If i gave you $500 to spend on a knife and had 2 minutes to buy it, what would you get?


----------



## DamageInc (Aug 11, 2015)

270mm Toyama Noborikoi Gyuto and the leftover cash for a handle.


----------



## kevpenbanc (Aug 11, 2015)

240 Tanaka R2 from Chubo knives.


----------



## banjo1071 (Aug 11, 2015)

Harner Nakiri or whatever harner i could get my hands on


----------



## DamageInc (Aug 11, 2015)

kevpenbanc said:


> 240 Tanaka R2 from Chubo knives.



Is SG-2 Steel the same as R2? I can only see SG-2 Tanakas on Chubo.


----------



## Pensacola Tiger (Aug 11, 2015)

Knives and Stones semi-custom Tanaka ginsanko. (I'd pocket the rest. :biggrin


----------



## kevpenbanc (Aug 11, 2015)

DamageInc said:


> Is SG-2 Steel the same as R2? I can only see SG-2 Tanakas on Chubo.



yup, it is the same.
There's been a few threads on it.


----------



## panda (Aug 11, 2015)

My Takeda rehandled and spine/choil rounded.


----------



## icanhaschzbrgr (Aug 11, 2015)

Pensacola Tiger said:


> Knives and Stones semi-custom Tanaka ginsanko. (I'd pocket the rest. :biggrin



Probably would do the same (well, maybe I'd grab Wakui/Yamawaku instead of Tanaka, but I'd definitely pocket the rest  ).


----------



## James (Aug 11, 2015)

Gengetsu, Heiji, Marko or a Tanaka r2


----------



## knyfeknerd (Aug 11, 2015)

I want a Shiggy gyuto 240 or 270. 
If somehow I could just trick the knife into thinking I live in Australia, it would be much easier.


----------



## henkbam (Aug 11, 2015)

Konosuke Fuyijama White#2 Kiritsuke 240 mm or Takamura Uchigumo Suminagashi Gyuto (probably 210 mm). 450 euros available so ~ 500 dollars but may be little over budget.


----------



## havox07 (Aug 11, 2015)

Shigefusa yanagiba


----------



## oldcookie (Aug 11, 2015)

Right now, I would probably go for a Takamura Pro Sujihiki


----------



## gic (Aug 11, 2015)

Devin ITK, Catchside mono or a Marko


----------



## Dardeau (Aug 11, 2015)

I was eyeing the konosuke ginsankos pretty hard.


----------



## daveb (Aug 11, 2015)

Whatever Huw is selling:cool2:


----------



## 420layersofdank (Aug 11, 2015)

Kochi Kochi Kochi kochi


----------



## sharptools (Aug 11, 2015)

Marko for me please or a Hide blue.


----------



## Mangelwurzel (Aug 11, 2015)

Catcheside monosteel for me!


----------



## easy13 (Aug 11, 2015)

240 Tanaka R2 sounds good to me too


----------



## Seth (Aug 11, 2015)

210 gyuto made by elder shig son. Missed the acquisition the first time and waited two years for it to show up again. Amazing little knife; kind of thin shig with great profile


----------



## chinacats (Aug 11, 2015)

Tilman Leder, Heiji or Shigefusa


----------



## Ruso (Aug 11, 2015)

Kato


----------



## MrOli (Aug 11, 2015)

Laguiole steak knives...

Just joking! Yoshikane Damascus or Masashi SLD for me.


----------



## MAS4T0 (Aug 11, 2015)

Marko gyuto.

It's the only knife I own which gets used every day.


----------



## Keith Sinclair (Aug 11, 2015)

Like Stain resistant Wa's these days.

Gesshin Heiji Semi Stainless 240mm

Masashi Kobo 240mm


----------



## turbochef422 (Aug 11, 2015)

Heiji, Kato or Tansu.


----------



## Timthebeaver (Aug 11, 2015)

Yoshikane SKD or Mizuno Tanrenjo Hontanren (Blue)

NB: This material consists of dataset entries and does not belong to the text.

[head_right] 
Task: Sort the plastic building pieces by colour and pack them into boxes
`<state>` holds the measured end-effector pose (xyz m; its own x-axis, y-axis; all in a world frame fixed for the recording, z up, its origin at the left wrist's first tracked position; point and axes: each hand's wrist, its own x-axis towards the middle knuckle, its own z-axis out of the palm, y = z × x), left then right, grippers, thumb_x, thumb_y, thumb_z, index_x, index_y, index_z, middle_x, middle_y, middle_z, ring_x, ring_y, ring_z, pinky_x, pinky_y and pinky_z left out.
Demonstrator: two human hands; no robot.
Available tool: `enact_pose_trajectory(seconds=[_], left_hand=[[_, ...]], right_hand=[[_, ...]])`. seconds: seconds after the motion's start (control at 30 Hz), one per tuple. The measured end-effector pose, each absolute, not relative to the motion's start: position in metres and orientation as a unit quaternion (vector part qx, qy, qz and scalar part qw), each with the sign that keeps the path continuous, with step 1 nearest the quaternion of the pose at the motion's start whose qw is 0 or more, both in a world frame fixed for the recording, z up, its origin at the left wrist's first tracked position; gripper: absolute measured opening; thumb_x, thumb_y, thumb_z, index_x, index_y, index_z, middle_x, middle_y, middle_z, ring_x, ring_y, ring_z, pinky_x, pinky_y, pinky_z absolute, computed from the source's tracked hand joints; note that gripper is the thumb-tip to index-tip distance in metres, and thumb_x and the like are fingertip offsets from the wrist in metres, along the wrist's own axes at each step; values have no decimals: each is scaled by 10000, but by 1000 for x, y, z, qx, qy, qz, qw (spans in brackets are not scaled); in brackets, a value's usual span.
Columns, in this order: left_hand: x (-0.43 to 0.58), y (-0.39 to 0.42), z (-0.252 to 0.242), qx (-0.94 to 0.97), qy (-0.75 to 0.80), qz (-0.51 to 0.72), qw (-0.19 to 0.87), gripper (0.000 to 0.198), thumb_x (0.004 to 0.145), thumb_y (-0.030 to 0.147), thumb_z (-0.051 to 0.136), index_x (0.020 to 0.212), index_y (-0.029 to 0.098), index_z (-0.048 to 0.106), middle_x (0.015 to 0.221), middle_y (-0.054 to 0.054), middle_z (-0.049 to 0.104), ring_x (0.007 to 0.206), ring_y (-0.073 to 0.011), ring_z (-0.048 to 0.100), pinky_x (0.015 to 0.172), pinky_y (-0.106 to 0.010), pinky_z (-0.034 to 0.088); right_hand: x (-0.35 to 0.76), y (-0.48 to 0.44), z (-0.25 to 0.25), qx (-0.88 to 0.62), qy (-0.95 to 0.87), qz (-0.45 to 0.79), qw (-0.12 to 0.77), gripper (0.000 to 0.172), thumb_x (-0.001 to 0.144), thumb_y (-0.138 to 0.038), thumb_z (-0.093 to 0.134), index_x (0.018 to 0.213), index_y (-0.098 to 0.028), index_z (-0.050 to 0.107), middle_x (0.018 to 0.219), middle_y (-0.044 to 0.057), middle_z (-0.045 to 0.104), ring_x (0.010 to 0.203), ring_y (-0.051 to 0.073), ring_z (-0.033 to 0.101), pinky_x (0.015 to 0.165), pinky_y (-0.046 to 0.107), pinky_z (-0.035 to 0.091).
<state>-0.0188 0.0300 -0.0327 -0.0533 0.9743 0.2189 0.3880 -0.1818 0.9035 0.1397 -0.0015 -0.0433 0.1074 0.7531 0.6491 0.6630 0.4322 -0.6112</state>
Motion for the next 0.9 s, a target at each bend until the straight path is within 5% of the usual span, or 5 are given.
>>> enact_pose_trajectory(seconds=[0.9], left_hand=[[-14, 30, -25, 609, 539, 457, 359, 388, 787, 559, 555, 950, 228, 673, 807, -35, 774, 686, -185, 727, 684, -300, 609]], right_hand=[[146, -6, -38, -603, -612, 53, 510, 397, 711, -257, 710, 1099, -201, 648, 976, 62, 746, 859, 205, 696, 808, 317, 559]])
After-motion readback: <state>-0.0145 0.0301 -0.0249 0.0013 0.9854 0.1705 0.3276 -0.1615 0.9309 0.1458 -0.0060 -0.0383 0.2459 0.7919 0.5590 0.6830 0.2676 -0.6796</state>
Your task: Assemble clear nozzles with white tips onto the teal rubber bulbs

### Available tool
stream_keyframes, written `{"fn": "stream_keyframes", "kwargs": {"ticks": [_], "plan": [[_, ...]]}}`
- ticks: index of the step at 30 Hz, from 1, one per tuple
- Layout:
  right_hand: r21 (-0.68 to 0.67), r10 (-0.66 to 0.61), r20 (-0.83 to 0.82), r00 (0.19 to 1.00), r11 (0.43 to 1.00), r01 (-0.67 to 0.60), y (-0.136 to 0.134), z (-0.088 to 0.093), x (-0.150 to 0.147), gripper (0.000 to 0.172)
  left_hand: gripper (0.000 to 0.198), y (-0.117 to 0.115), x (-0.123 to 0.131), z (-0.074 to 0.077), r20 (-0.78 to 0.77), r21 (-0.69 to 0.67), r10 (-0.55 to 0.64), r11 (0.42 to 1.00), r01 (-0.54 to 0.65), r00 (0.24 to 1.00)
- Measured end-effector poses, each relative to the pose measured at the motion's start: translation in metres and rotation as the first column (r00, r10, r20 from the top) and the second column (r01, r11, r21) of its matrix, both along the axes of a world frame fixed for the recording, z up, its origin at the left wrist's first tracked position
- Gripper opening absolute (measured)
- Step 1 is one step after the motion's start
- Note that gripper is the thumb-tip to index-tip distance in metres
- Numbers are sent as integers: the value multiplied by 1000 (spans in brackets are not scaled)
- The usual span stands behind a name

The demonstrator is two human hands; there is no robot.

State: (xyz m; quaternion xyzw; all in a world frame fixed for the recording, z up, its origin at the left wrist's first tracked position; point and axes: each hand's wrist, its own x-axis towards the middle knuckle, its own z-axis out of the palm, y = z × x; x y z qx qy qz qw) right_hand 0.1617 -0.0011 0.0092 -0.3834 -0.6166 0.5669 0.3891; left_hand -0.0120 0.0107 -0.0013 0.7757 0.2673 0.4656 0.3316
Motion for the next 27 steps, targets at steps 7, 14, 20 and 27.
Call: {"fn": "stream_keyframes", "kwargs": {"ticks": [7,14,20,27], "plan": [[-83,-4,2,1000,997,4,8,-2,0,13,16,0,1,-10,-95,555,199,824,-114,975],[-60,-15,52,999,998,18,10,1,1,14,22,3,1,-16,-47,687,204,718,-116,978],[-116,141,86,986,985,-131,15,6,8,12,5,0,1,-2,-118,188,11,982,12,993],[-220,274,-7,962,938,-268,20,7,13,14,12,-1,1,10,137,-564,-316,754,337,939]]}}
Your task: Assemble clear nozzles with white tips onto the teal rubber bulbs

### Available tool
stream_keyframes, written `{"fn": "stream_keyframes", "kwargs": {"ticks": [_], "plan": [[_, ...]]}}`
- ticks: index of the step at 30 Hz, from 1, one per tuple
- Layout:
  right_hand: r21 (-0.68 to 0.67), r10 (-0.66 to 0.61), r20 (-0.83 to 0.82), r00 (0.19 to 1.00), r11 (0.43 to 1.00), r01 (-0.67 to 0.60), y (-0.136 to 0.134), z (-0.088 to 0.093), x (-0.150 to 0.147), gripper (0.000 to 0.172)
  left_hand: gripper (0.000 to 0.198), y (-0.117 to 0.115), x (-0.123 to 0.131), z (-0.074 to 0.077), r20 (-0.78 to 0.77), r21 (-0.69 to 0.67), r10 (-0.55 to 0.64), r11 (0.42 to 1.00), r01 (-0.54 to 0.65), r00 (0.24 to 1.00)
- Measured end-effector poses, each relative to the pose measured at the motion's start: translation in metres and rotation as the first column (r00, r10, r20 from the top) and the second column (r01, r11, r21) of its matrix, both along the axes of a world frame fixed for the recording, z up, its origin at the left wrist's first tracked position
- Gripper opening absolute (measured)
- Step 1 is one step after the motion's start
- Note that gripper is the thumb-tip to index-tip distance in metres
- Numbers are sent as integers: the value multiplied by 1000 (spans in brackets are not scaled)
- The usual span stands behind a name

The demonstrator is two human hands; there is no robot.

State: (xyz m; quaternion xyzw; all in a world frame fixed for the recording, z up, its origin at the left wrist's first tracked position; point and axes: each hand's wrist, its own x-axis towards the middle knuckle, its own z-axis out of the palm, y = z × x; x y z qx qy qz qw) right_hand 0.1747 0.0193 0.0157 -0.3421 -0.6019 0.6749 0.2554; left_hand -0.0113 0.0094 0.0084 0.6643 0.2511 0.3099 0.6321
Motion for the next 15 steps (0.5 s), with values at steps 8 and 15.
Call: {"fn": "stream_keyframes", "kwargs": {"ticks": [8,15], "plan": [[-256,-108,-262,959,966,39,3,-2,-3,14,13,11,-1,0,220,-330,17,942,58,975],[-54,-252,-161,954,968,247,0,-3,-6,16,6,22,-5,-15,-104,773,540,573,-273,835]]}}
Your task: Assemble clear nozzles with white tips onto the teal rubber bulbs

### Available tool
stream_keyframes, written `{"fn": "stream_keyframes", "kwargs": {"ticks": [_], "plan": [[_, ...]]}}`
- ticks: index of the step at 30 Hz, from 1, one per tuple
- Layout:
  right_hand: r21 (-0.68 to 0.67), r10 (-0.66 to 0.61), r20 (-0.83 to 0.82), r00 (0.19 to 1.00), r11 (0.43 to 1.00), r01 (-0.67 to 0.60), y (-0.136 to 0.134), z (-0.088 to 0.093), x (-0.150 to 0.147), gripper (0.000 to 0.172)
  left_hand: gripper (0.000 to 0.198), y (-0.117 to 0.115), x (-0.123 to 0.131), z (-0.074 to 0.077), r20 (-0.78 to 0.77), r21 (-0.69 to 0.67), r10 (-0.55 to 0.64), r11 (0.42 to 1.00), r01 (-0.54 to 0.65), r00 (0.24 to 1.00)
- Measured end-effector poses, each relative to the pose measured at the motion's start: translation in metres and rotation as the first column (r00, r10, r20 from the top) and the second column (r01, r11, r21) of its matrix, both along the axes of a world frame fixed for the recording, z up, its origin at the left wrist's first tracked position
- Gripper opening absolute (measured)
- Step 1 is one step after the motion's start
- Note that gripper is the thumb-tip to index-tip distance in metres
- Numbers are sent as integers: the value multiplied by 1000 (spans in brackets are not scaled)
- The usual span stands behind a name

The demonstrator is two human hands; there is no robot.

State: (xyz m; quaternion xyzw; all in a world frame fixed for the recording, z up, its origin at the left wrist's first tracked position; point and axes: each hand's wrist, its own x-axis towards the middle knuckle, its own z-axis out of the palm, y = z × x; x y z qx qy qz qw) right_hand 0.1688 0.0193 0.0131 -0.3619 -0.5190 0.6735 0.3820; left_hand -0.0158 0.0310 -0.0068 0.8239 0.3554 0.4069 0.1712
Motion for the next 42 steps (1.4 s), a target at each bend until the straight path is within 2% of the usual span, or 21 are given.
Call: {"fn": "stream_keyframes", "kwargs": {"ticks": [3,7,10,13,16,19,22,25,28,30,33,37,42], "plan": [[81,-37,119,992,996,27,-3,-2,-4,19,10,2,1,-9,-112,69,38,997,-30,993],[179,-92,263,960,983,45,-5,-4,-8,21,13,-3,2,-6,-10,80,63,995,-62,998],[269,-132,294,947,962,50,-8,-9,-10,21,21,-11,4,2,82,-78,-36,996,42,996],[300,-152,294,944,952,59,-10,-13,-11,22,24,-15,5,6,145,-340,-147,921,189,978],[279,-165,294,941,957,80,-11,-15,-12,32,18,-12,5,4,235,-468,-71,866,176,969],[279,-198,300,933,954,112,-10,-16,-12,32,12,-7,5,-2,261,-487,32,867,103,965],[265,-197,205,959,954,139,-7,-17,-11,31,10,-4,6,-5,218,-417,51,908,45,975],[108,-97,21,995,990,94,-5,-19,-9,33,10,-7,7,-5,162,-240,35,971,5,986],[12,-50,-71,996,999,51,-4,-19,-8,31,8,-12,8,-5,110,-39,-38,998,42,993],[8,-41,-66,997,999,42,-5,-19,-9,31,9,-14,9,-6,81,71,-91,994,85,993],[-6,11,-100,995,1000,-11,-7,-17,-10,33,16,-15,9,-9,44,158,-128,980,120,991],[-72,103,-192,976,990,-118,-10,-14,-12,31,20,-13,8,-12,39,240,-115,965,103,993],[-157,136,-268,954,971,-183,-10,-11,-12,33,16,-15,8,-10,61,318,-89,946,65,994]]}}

+And enough change for a couple of bottles of malt.


----------



## Cheeks1989 (Aug 11, 2015)

For none Gyuto I would go Dave Martell Nakiri 
For Gyuto I would go Gesshin Heiji Semi Stainless 240mm


----------



## oldcookie (Aug 11, 2015)

I just changed my mind due the the Single Bevel Gyuto thread. Now I want a 240mm Tenshu single bevel gyuto...


----------



## chinacats (Aug 11, 2015)

oldcookie said:


> I just changed my mind due the the Single Bevel Gyuto thread. Now I want a 240mm Tenshu single bevel gyuto...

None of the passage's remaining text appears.